DreamWorks Animation CEO Jeffrey Katzenberg has been inviting studio chiefs to the meeting, sources said, and among those expected at the closed-door event are MPAA chairman Chris Dodd, CBS’s Leslie Moonves and possibly Warner Bros.’ Kevin Tsujihara and Barry Meyer and Fox’s Jim Gianopulos. Although no agenda has been set, such issues as the economic impact of entertainment, as well as the fight against piracy, are expected to be brought up .
Obama’s visit is a rare trek to Los Angeles when he has an industry-specific event on his agenda that is not a fundraiser. Although he will be raising money for Democratic Senate and House candidates this evening at the home of Magic Johnson and Haim Saban, and on Tuesday at the home of Marta Kauffman, the late-morning event at DreamWorks is not to raise money. His agenda also includes a speech to DreamWorks employees that is not open to the public but is open to the press.

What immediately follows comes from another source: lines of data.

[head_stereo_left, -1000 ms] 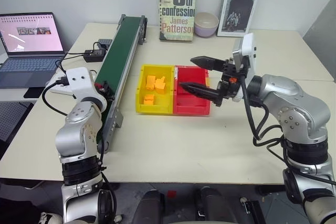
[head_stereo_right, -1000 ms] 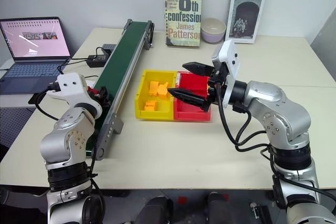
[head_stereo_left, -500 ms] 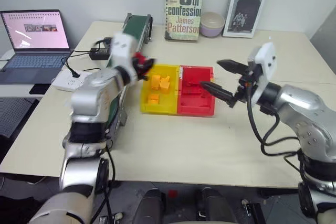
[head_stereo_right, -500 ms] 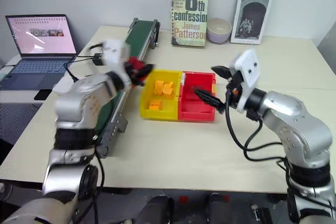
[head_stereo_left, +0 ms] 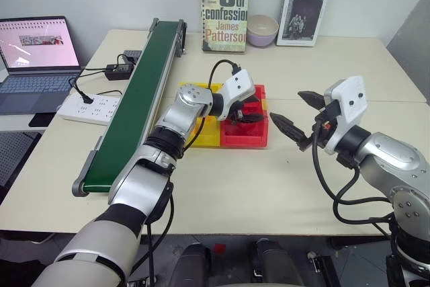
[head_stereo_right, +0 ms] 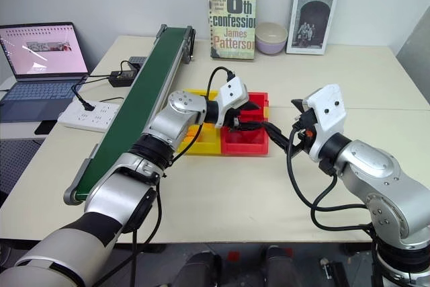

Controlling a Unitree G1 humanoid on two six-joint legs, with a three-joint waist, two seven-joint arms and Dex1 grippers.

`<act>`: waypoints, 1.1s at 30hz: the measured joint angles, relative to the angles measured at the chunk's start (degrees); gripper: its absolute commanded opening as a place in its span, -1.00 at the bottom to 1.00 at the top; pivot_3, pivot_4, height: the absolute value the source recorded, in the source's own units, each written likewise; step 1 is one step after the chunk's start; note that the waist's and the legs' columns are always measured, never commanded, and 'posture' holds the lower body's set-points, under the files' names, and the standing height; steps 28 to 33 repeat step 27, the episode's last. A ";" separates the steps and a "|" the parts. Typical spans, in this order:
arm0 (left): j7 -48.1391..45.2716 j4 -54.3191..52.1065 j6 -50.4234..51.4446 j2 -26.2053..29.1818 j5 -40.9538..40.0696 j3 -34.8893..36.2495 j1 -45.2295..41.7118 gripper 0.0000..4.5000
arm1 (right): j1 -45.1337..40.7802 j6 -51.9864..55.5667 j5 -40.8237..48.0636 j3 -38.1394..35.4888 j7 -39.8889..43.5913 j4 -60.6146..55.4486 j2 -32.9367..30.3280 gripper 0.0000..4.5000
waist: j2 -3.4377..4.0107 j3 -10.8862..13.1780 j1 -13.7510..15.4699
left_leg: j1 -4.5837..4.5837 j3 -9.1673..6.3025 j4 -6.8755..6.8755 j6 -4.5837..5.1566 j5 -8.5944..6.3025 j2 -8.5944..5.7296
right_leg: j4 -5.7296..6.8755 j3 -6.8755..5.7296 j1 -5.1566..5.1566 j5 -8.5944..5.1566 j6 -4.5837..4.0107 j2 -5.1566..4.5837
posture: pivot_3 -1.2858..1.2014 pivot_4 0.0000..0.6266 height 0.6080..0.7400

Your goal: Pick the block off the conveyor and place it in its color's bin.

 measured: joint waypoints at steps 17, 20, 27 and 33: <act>-7.30 -22.88 14.50 25.06 -2.61 11.37 12.08 0.99 | -8.19 -2.36 1.97 2.72 11.99 9.29 -7.17 1.00 | 0.04 0.02 -1.55 | 0.08 -0.09 -0.05 0.01 -0.01 0.12 | 0.10 0.02 -0.02 0.03 -0.02 0.04 | 0.03 -0.52 1.00; -7.25 -33.49 23.78 30.57 -5.94 15.25 19.29 0.99 | -9.65 -4.90 1.15 4.52 15.90 13.01 -7.94 1.00 | 0.03 0.02 -1.31 | 0.02 -0.21 -0.03 0.01 -0.01 0.07 | 0.09 0.01 0.00 0.03 -0.02 -0.04 | 0.03 -0.52 1.00; -3.87 -52.12 38.62 37.94 -13.49 26.09 31.99 0.99 | -9.81 -9.30 -0.15 7.52 24.46 17.82 -10.01 1.00 | 0.03 0.02 -0.60 | 0.08 -0.18 0.02 0.00 -0.01 0.00 | 0.04 0.02 0.09 -0.01 0.03 -0.13 | 0.03 -0.52 1.00; -3.87 -52.12 38.62 37.94 -13.49 26.09 31.99 0.99 | -9.81 -9.30 -0.15 7.52 24.46 17.82 -10.01 1.00 | 0.03 0.02 -0.60 | 0.08 -0.18 0.02 0.00 -0.01 0.00 | 0.04 0.02 0.09 -0.01 0.03 -0.13 | 0.03 -0.52 1.00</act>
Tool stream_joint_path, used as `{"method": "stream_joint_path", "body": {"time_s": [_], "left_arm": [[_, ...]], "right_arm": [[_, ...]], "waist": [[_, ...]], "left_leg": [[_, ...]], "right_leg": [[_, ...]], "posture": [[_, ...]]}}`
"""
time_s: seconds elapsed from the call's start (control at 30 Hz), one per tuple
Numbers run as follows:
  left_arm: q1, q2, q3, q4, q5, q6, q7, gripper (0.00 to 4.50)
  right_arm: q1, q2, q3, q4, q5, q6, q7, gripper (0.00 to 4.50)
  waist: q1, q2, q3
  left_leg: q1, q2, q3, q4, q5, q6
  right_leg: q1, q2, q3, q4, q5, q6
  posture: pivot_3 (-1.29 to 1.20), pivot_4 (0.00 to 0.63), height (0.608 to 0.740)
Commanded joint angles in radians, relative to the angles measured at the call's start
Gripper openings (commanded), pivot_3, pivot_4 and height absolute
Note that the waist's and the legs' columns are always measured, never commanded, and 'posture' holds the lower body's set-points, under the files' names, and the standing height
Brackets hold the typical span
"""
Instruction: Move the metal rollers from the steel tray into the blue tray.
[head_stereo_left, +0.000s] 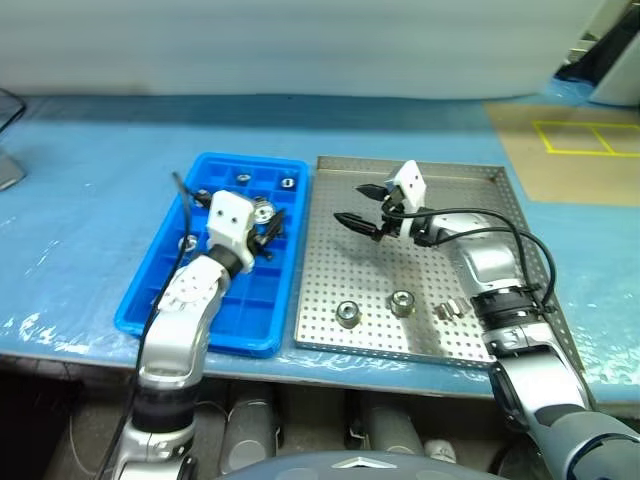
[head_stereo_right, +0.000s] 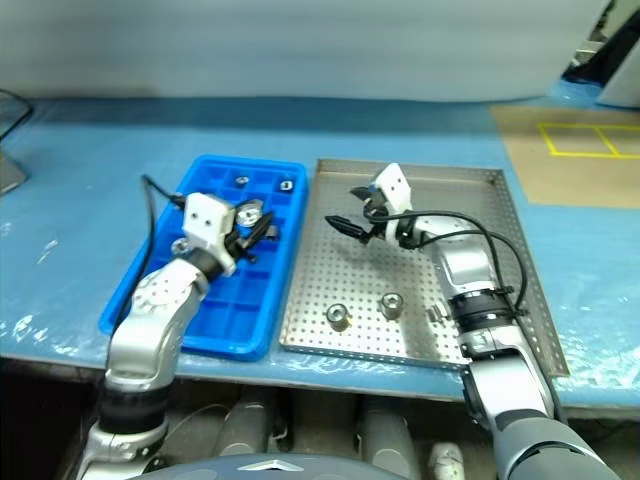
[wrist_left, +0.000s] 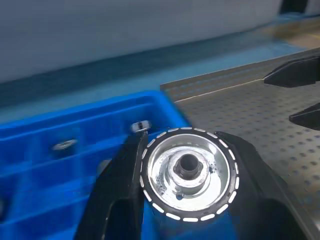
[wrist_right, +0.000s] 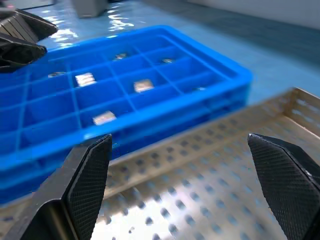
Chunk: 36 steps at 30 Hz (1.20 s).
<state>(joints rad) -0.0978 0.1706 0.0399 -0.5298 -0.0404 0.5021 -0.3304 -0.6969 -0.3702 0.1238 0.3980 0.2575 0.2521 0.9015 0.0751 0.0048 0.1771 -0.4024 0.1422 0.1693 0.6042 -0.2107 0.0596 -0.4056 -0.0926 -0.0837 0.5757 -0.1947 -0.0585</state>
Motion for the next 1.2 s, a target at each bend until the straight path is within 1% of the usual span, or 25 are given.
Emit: {"method": "stream_joint_path", "body": {"time_s": [0.03,0.17,0.27,0.47,0.63,0.77,0.83,0.9,0.97,1.03,1.2], "left_arm": [[0.095,0.015,0.017,-0.147,0.027,0.017,0.055,1.75],[0.201,0.027,0.028,-0.194,0.049,0.062,0.098,1.75],[0.261,0.037,0.023,-0.173,0.072,0.08,0.121,1.75],[0.243,0.034,0.028,-0.126,0.079,0.104,0.159,1.75],[0.198,0.042,0.032,-0.078,0.089,0.113,0.183,1.75],[0.167,0.046,0.042,-0.041,0.089,0.129,0.192,1.75],[0.165,0.054,0.042,-0.026,0.089,0.131,0.19,2.49],[0.158,0.057,0.043,-0.013,0.077,0.136,0.18,2.98],[0.136,0.056,0.046,0.003,0.062,0.132,0.172,3.65],[0.106,0.054,0.048,0.016,0.044,0.118,0.161,3.65],[-0.069,0.048,0.009,0.08,-0.074,0.041,0.027,3.65]], "right_arm": [[-0.041,0.012,-0.003,0.055,-0.012,-0.058,0.045,4.5],[-0.069,0.031,-0.004,0.11,-0.026,-0.086,0.069,4.5],[-0.081,0.043,0.001,0.141,-0.038,-0.1,0.084,4.5],[-0.074,0.046,-0.007,0.151,-0.054,-0.11,0.089,4.5],[-0.04,0.036,-0.015,0.111,-0.055,-0.097,0.084,4.5],[-0.032,0.032,-0.02,0.098,-0.055,-0.094,0.071,4.5],[-0.028,0.024,-0.026,0.089,-0.052,-0.088,0.069,4.5],[-0.024,0.016,-0.031,0.084,-0.05,-0.085,0.064,4.5],[-0.021,0.008,-0.035,0.081,-0.051,-0.087,0.058,4.5],[-0.014,0.002,-0.039,0.071,-0.05,-0.087,0.053,4.5],[0.026,-0.025,-0.065,-0.006,-0.044,-0.059,0.022,4.5]], "waist": [[0.022,0.0,0.0],[0.032,-0.001,0.0],[0.031,-0.001,0.001],[0.033,-0.002,0.001],[0.031,-0.002,0.001],[0.029,-0.002,0.001],[0.025,-0.002,0.001],[0.024,-0.002,0.001],[0.024,-0.002,0.001],[0.024,-0.002,0.001],[0.022,-0.002,0.001]], "left_leg": [[0.0,0.0,0.001,0.0,0.0,0.0],[0.002,0.0,0.001,0.0,0.0,-0.002],[0.006,0.0,0.001,-0.001,0.0,-0.008],[0.011,0.002,0.001,-0.007,0.006,-0.015],[0.011,0.002,0.001,-0.008,0.006,-0.016],[0.011,0.002,0.001,-0.008,0.006,-0.015],[0.011,0.002,0.002,-0.008,0.006,-0.015],[0.011,0.002,0.002,-0.008,0.006,-0.015],[0.012,0.002,0.002,-0.008,0.006,-0.015],[0.012,0.002,0.002,-0.008,0.006,-0.015],[0.012,0.002,0.002,-0.008,0.007,-0.016]], "right_leg": [[0.0,0.0,0.001,0.0,0.0,0.0],[0.0,0.0,0.002,0.002,0.0,0.0],[0.0,0.0,0.003,0.006,0.0,0.0],[0.001,0.002,0.003,0.008,0.0,0.0],[0.001,0.003,0.003,0.008,0.0,-0.001],[0.0,0.003,0.003,0.008,-0.001,-0.002],[0.0,0.003,0.003,0.008,-0.001,-0.002],[0.0,0.003,0.003,0.008,-0.001,-0.002],[0.0,0.003,0.003,0.008,-0.001,-0.002],[0.001,0.003,0.003,0.008,-0.001,-0.002],[0.001,0.003,0.004,0.008,-0.001,-0.002]], "posture": [[0.2,0.15,0.74],[0.24,0.15,0.74],[0.24,0.15,0.74],[0.22,0.15,0.74],[0.22,0.15,0.74],[0.17,0.15,0.74],[0.17,0.15,0.74],[0.15,0.15,0.74],[0.15,0.15,0.74],[0.15,0.15,0.74],[0.0,0.15,0.74]]}}
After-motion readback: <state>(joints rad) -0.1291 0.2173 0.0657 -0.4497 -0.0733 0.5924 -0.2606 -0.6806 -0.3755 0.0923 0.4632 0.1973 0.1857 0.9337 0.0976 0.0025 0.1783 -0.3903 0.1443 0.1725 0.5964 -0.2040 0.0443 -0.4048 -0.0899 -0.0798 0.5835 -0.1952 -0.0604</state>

Obama’s speech will focus on the economy but also is expected to focus on the entertainment industry’s importance to growth.
On Air Force One on Monday, White House principal deputy press secretary Josh Earnest said that Katzenberg’s support of Obama — the DreamWorks Animation chieftan was one of the biggest fundraisers for Obama’s reelection campaign — had “no bearing on our decision to visit there.”
“Contributing to the president’s campaign or being a political supporter of the president doesn’t guarantee you a presidential visit, but it shouldn’t exclude you from one either,” Earnest said.
“DreamWorks obviously is a thriving business and is creating lots of jobs in Southern California and the fact of the matter is Mr. Katzenberg’s support for the president’s policies has no bearing on our decision to visit there,” Earnest said. “Rather, it’s an opportunity to highlight the success of one business and the success that they’re having creating jobs in Southern California.”
Nevertheless, a group of visual effects artists are planning a protest outside the DreamWorks Animation campaign in Glendale to highlight the loss of special effects jobs to outsourcing to other countries that offer generous subsidies. Those involved say that their protest is of the subsidies, putting U.S. on an unequal playing field in the competition for production. Also in the works is an effort in which DreamWorks employees will wear green shirts in solidarity with those artists who have lost their jobs. Some 500 shirts have been purchased with the hope that employees will wear them and draw attention to the issue.
VFXSoldier, a widely read blog by an anonymous visual effects artist, posted this morning that the effort is not “to make DreamWorks look bad.” In fact, he praises DreamWorks Animtation for how it treats it workers. Rather, the focus is on the international subsidies and the idea to impose a duty to offset their effect.